Ridership proportion by geographic quadrant (plus downtown).

While the previous graphic broke down ridership by line, the above shows it by geography.  In this, I’m only including the four stations downtown where all four lines meet in one trunk line.  Since Union Station is only for Red/Blue, I’m considering it part of the Southwest quadrant.  Just about 60% of the system is just downtown and the NE quadrant.  If the system only included Red/Blue to downtown, it might be close to a profitable system.  Of course, the point of transit isn’t profit, but to be useful and get people to their destinations safely, efficiently, and hopefully cost effectively enough that the system can be managed and expanded in a sustainable fashion.

Now let’s get to the fun stuff…

Ridership by Station scaled by diameter of circle (bigger = more boardings)
Ridership by Station scaled by diameter of circle (bigger = more boardings)

Above is the weekly ridership at each station to scale in order to compare one station to another and one line to another.  From here, we can look at certain station areas and say, what’s wrong here? And begin further investigation.

I felt weekly ridership would give the most balanced comparison than just weekday since some stations are utilized more on weekends than weekdays.  Pearl/Arts District station sees a weekend bump, presumably due to people riding in to the Arts District and Klyde Warren Park.

What is interesting and clearly evident from this graphic is the larger ridership of terminus stations.  This is (presumably) due to end-of-line stations having a larger catchment area than mid-stream stations which essentially cannibalize from each other.  You’re going to go to the closest, most convenient station to you.  End of line stations will have less competition for riders.  That doesn’t *really* occur on the blue line but also sort of does.  The downtown Rowlett terminus has geographic barriers all around it limiting what falls within its catchment and how many can access it.  If you draw a big circle around it and downtown Garland (second to last station), downtown Garland would have more households within it.

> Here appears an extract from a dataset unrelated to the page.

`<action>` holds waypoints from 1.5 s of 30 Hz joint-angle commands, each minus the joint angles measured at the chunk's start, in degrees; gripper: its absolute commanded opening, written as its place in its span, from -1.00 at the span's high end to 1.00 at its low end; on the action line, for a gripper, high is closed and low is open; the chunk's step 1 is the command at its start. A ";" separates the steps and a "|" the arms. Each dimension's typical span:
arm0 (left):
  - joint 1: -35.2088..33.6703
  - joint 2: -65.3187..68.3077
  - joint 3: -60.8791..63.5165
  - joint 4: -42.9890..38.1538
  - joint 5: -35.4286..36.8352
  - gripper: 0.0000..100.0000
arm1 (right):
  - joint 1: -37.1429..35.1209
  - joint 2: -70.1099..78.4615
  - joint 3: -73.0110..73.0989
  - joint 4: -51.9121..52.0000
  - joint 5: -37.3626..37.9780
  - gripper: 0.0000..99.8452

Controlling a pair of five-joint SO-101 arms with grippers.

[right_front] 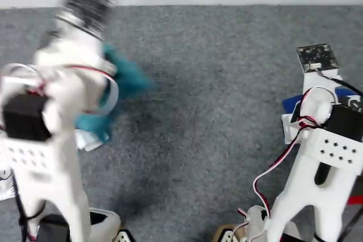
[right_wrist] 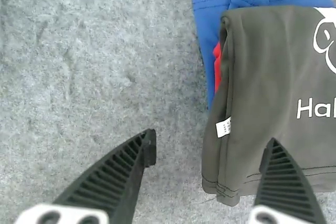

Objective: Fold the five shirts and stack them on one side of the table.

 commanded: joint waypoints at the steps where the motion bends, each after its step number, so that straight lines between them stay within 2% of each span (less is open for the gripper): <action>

You’ll notice I didn’t include the downtown stations because they would overlap and make the graphic illegible.  So here you go…

Including Downtown Stations
Including Downtown Stations

See what I mean?  The West End station alone would cover nearly the entire core.  For a system that doesn’t have very high farebox recovery (the percentage of revenue from ridership out of total operations costs – a useful metric to compare the relative utility of systems) and doesn’t have the job densities in the core (necessary for ridership) that other systems/cities have, you can still see just how important downtown is to the overall system.

Since very few would ride from downtown station to downtown station, the most boardings downtown could theoretically account for is about 50% of the overall system.  That would be if all trips started outside downtown and finished within downtown and then vice versa for the round trip.  That’s not how this nor cities work, but having 60% of that theoretical max of 50% is pretty high.

Proposed Cottonbelt and Projected Ridership to scale.
Proposed Cottonbelt and Projected Ridership to scale.

For comparison, I added the proposed Cottonbelt Line from Plano to DFW and its projected ridership using NCTCOG’s 2010 feasibility study for ridership.  I scaled the projected average daily weekday boardings up to weekly boardings by multiplying by 5 (five weekdays, duh) and multiplying by 117% since roughly 84.9% of systemwide DART trips are weekday trips.